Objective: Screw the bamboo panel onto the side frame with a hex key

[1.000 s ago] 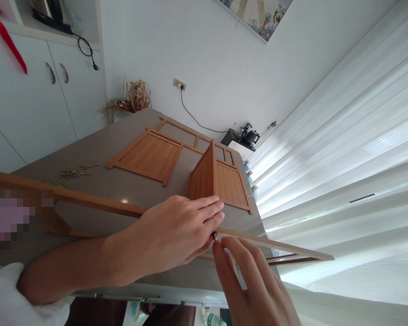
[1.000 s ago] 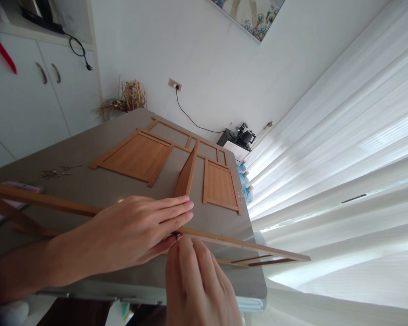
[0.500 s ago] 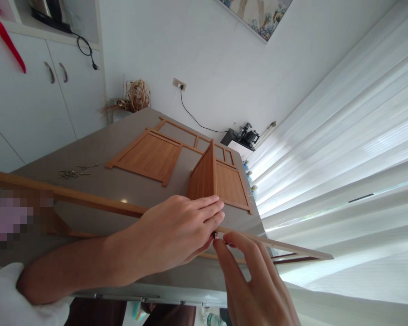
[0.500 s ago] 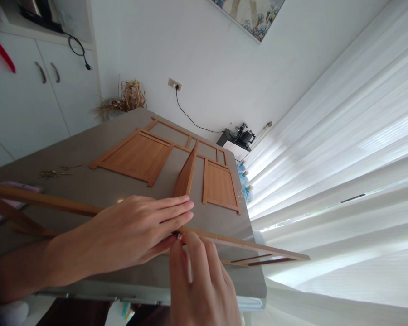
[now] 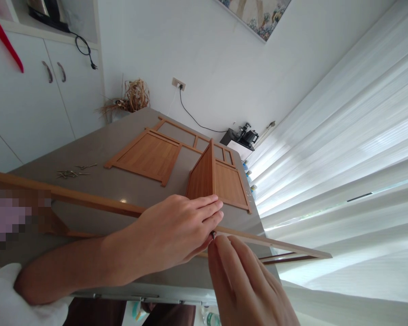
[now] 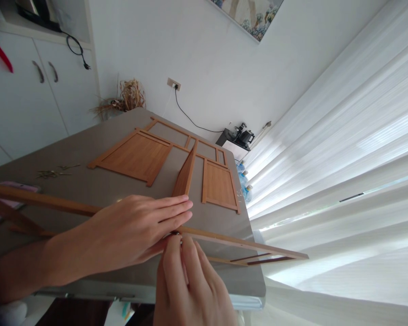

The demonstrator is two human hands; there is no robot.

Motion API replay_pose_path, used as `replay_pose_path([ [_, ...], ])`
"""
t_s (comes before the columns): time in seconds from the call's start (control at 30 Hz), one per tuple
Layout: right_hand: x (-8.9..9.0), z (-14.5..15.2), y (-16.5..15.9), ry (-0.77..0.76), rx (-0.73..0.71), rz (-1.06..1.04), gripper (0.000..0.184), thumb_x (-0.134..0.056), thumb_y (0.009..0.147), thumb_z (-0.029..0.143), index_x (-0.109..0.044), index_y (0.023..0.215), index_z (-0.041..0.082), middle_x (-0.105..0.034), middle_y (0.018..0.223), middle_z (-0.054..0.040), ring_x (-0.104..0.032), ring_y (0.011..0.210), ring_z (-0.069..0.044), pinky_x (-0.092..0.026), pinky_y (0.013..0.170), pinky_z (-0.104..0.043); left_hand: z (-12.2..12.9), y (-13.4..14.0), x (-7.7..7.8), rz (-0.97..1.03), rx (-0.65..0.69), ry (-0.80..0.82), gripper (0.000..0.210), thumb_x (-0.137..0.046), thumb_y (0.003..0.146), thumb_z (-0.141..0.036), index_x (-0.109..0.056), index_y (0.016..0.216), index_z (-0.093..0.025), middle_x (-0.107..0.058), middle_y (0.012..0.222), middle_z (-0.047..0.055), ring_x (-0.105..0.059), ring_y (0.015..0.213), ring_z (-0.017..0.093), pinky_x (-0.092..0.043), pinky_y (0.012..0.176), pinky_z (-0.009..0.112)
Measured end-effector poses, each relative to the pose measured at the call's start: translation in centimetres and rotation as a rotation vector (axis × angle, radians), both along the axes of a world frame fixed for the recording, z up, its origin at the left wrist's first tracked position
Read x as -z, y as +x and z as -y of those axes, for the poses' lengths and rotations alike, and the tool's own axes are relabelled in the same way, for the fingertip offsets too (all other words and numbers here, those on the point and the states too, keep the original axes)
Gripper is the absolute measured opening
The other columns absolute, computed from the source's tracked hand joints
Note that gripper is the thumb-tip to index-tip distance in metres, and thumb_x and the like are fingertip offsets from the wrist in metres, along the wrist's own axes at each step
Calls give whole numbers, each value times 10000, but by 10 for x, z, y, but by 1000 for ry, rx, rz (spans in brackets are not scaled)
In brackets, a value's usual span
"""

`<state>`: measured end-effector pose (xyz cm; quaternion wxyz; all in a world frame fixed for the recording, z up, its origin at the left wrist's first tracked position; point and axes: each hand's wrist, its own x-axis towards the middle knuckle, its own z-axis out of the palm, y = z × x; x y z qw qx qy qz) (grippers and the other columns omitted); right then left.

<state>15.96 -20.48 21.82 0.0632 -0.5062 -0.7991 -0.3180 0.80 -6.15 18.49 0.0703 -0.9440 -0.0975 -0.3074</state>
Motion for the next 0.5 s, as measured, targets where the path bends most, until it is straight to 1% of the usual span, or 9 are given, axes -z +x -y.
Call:
replay_pose_path([
  [0.13, 2, -2, 3, 16, -45, 41, 340, -468, 946, 31, -734, 1130, 135, -744, 1125, -100, -720, 1089, -184, -596, 1002, -254, 1, 0, 0, 18, 3, 6, 326, -464, 1073, -251, -695, 1266, -127, -672, 1439, 64, -608, 1355, 162, -574, 925, 333],
  [0.23, -1, -3, 4, 12, -60, 51, 339, -465, 945, 28, -738, 1118, 132, -744, 1120, -101, -714, 1090, -182, -586, 1016, -260, 1, 0, -1, 17, 0, 8, 320, -476, 1066, -242, -694, 1268, -124, -673, 1436, 67, -603, 1361, 163, -566, 951, 333],
  [0.3, -3, -3, 3, -5, -60, 42, 347, -455, 943, 16, -738, 1114, 121, -746, 1110, -103, -718, 1058, -178, -593, 983, -252, 0, 0, -2, 11, -5, 3, 327, -466, 1072, -244, -692, 1275, -124, -671, 1440, 65, -603, 1362, 165, -570, 943, 336],
  [0.4, -6, -2, 1, -40, -11, -12, 321, -475, 948, 13, -727, 1132, 92, -753, 1102, -111, -726, 1017, -194, -606, 913, -264, 0, 1, -2, 3, -13, -15, 337, -450, 1082, -254, -692, 1280, -132, -670, 1441, 56, -616, 1348, 163, -585, 895, 342],
  [0.5, -3, 0, -1, -19, 45, -86, 270, -530, 952, 33, -722, 1129, 100, -755, 1127, -112, -727, 1016, -227, -607, 871, -302, 0, 1, -1, 7, -10, -14, 324, -482, 1074, -264, -688, 1287, -132, -669, 1443, 56, -617, 1347, 164, -587, 888, 339],
])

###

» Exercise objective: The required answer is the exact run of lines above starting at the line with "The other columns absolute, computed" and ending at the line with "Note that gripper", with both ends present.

» Reply to the task:
The other columns absolute, computed from the source's tracked hand joints
Note that gripper is the thumb-tip to index-tip distance in metres, and thumb_x and the like are fingertip offsets from the wrist in metres, along the wrist's own axes at each step

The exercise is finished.